Reputation: 1873
I'm asking about the last Layer of U-Net model for Semantic Segmentation what it should be and why?
As I've found a lot of different architectures part of them are using Sigmoid and others are using Softmax in last layer
Upvotes: 2
Views: 4844
Reputation: 178
There's a good foundational article that goes in depth about sigmoid and softmax functions. Here is their summary:
- If your model’s output classes are NOT mutually exclusive and you can choose many of them at the same time, use a sigmoid function on the network’s raw outputs.
- If your model’s output classes are mutually exclusive and you can only choose one, then use a softmax function on the network’s raw outputs.
The article however specifically gives examples of classification tasks. In segmentation tasks, a pixel can only be one class at a time. (For example, in segmenting items on a beach, a pixel can't be both sand AND water.) This results in the often use of softmax in segmentation models, as the classes are mutually exclusive. In other words, a multi-class classification problem.
Sigmoid deals with multi-label classification problems, allowing for a pixel to share a label (a pixel can be both sand and water, both sky and water, even sky+water+sand+sun+etc.), which doesn't make sense. The exception, however, is if there's only one class, in other words, binary classification (water vs no water). Then you may use sigmoid in segmentation.
Softmax is actually a generalization of a sigmoid function. See this question over on Cross Validated for more info, but this is extra credit.

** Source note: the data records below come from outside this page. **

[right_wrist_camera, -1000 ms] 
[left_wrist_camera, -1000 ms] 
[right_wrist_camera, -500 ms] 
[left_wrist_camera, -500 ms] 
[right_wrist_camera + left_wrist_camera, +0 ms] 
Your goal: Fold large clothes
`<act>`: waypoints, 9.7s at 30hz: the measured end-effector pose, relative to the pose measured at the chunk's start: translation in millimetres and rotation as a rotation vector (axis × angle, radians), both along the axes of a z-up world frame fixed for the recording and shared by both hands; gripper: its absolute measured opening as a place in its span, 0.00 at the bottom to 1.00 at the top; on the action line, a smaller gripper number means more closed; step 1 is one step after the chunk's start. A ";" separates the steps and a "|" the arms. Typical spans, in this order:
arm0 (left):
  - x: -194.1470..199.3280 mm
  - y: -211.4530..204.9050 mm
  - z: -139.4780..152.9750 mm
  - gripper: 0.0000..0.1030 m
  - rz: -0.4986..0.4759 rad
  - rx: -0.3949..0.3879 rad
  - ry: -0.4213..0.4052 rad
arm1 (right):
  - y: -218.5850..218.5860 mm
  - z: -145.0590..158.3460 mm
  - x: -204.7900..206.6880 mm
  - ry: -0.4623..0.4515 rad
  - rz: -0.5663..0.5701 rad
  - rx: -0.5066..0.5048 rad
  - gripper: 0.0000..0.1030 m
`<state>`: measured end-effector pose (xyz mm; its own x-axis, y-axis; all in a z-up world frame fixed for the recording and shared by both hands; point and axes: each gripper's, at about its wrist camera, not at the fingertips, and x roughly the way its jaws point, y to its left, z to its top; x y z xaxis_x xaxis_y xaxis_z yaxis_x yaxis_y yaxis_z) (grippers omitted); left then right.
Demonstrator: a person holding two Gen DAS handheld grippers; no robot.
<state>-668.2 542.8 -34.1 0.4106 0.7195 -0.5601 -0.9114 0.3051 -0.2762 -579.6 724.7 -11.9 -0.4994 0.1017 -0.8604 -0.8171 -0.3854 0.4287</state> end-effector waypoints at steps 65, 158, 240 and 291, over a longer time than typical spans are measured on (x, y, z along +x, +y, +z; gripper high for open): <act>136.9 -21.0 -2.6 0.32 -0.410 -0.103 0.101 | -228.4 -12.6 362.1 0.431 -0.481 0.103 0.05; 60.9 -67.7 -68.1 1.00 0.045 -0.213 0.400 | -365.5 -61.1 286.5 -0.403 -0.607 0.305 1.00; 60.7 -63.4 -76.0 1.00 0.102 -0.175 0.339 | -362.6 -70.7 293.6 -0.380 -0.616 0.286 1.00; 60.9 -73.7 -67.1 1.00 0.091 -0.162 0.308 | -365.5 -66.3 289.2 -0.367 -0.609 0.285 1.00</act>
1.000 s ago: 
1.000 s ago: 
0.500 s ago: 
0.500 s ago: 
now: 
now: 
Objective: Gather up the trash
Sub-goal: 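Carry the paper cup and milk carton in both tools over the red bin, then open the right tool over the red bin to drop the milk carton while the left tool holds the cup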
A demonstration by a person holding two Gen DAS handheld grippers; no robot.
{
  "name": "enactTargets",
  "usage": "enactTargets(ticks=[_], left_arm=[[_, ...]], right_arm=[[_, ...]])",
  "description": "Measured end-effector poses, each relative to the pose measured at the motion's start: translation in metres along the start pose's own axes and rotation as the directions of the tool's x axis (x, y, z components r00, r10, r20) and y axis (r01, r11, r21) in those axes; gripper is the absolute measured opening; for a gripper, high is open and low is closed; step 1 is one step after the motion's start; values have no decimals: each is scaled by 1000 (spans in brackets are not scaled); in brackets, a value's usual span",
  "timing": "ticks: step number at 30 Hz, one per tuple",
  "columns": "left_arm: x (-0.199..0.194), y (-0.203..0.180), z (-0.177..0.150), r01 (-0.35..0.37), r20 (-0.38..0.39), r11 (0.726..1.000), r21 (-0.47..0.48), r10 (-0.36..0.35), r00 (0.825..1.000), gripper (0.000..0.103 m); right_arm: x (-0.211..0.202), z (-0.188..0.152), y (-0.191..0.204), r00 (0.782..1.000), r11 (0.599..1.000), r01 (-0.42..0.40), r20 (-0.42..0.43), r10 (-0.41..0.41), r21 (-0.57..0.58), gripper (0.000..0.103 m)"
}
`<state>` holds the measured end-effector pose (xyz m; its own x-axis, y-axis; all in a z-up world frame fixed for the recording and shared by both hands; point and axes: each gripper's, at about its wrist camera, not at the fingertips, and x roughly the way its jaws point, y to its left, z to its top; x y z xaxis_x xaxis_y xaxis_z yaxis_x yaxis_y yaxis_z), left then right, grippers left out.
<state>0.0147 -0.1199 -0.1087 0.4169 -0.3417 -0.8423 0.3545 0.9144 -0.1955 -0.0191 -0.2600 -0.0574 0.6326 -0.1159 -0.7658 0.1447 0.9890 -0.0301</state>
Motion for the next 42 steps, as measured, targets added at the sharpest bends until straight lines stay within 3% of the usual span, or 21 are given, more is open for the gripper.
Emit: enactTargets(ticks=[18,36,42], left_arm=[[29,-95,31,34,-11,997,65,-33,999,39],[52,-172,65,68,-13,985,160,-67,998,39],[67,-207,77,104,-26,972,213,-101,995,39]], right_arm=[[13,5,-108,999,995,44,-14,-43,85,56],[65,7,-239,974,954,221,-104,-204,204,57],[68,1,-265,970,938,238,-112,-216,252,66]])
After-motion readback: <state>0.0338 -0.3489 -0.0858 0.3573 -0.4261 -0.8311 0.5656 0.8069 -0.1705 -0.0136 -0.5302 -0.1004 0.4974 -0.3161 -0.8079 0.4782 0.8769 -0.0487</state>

To finish answering your question, I should briefly speak about loss functions. Depending on your loss function, you may be preferring sigmoid or softmax. (E.g. if your loss function requires logits, softmax is inadequate.)
In summary, using softmax or sigmoid in the last layer depends on the problem you're working on, along with the associated loss function and other intricacies in your pipeline/software. In practice, if you have a multi-class problem, chances are you'll be using softmax. If you have one-class/binary problem, sigmoid or softmax are possibilities.
Upvotes: 5